The meteoric growth in assets during the bull market sowed the seeds of the VCs' current problems. Too much money chased a lot of bad business models. And those bad deals are still on the books. Dintersmith notes that few of the 300-odd private optical-networking companies that got financing have any hope of survival. "I don't think you're going to see 298 become successful," he says. "It's going to be a bloodbath."

SUCH A HANGOVER.  Not so long ago, any entrepreneur with a half-baked idea could raise millions from VCs. Follow-on financing deals were a cinch. For a fast payoff, VCs pushed companies out assembly-line fashion to frenzied markets that bid up their shares. Investors couldn't pile in fast enough. "In the old days, you didn't worry too much about the fundamentals of the business. The arrogance was unbelievable," says Peter B. Yunich, managing partner of New York Metropolitan Venture Partners. "The VCs that raised a lot of money during the halcyon days, to put it bluntly, have not performed well."

As a result, VC funds are now raising less than their initial targets for the first time in memory. In June, for example, Murphree Venture Partners, a venture-capital firm based in Houston, closed its fifth fund at $28 million, well below its $100 million goal. Others are scuttling their plans altogether: Bank One Corp.'s private-equity arm shelved a $200 million fund of funds, citing a lack of interest among high-net-worth clients.

Although painful in the short term, the current shakeup will only help the market, say fund managers. "Our portfolio companies are going to have to use less cash to get to profitability," says Robert P. Badavas, who is chief operating officer of Atlas Venture in Waltham, Mass. "We're adding some conservatism back into the model." Atlas, which has $2.4 billion of committed capital, cut the size of its sixth fund, the Atlas Fund VI, by 12%, to $850 million, in June.

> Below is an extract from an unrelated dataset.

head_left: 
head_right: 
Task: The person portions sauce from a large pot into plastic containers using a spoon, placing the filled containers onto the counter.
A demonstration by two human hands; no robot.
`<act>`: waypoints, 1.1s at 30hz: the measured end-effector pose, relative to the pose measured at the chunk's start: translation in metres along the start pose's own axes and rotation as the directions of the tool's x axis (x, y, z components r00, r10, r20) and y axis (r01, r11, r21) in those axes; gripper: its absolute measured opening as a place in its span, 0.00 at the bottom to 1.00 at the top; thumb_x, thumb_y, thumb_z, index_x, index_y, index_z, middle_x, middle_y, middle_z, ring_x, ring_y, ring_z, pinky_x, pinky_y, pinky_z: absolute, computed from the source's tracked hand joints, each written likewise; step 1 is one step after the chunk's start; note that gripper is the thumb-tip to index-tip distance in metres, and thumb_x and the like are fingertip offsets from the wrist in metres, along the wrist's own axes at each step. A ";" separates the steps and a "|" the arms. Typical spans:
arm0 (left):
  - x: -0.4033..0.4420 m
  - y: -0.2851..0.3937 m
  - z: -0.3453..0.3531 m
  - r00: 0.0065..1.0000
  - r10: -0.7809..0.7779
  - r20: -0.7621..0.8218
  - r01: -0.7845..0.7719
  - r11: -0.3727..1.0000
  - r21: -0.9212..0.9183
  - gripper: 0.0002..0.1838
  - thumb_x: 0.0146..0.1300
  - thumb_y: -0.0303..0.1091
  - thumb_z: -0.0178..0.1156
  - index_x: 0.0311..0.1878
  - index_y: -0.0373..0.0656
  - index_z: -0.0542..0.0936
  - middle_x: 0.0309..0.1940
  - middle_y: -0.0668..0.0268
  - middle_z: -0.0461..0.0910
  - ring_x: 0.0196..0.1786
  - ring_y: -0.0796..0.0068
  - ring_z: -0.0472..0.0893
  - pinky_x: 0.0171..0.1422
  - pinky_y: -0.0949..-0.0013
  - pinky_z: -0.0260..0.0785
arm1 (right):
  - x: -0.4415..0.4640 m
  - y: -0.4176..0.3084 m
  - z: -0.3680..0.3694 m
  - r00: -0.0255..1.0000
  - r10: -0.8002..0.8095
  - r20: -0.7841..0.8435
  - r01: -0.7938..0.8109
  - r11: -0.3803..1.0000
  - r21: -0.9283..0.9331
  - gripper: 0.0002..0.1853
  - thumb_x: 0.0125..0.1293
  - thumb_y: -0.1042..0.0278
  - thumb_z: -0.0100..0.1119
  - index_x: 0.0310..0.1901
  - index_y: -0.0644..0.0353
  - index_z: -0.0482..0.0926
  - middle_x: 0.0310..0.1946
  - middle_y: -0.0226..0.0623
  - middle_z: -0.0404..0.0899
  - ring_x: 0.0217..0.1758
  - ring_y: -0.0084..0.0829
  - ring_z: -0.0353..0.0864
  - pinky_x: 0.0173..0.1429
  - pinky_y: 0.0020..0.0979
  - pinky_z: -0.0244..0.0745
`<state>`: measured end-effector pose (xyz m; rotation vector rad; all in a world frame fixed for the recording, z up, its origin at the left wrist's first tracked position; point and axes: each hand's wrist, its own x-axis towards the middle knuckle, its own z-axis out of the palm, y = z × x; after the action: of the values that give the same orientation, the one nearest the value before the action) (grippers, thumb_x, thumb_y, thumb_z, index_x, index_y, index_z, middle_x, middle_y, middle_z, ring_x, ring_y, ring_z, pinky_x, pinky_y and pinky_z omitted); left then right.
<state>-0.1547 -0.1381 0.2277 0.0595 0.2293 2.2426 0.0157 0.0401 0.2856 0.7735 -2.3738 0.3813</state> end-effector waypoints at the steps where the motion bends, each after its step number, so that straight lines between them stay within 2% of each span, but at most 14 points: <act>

HALF MEASURES.  New VC financing rounds are about half the size they were in boom times -- from $10 million to $15 million for each startup. More seasoned entrepreneurs and fewer twentysomethings are making the grade. "A year from now you'll see a stronger investing climate, and VCs will be more aggressive in competing for companies with a strong operational focus," Yunich says. "Innovation doesn't stop just because the Nasdaq is down."

Venture capitalists, who kept the champagne flowing during the tech bubble, are now nursing their own hangover. They'll continue to attract a trickle of money, even during tough times, because they're an important asset class to big pension funds and foundations. But to persuade investors to return in force, they'll have to keep sight of the lessons of the bust.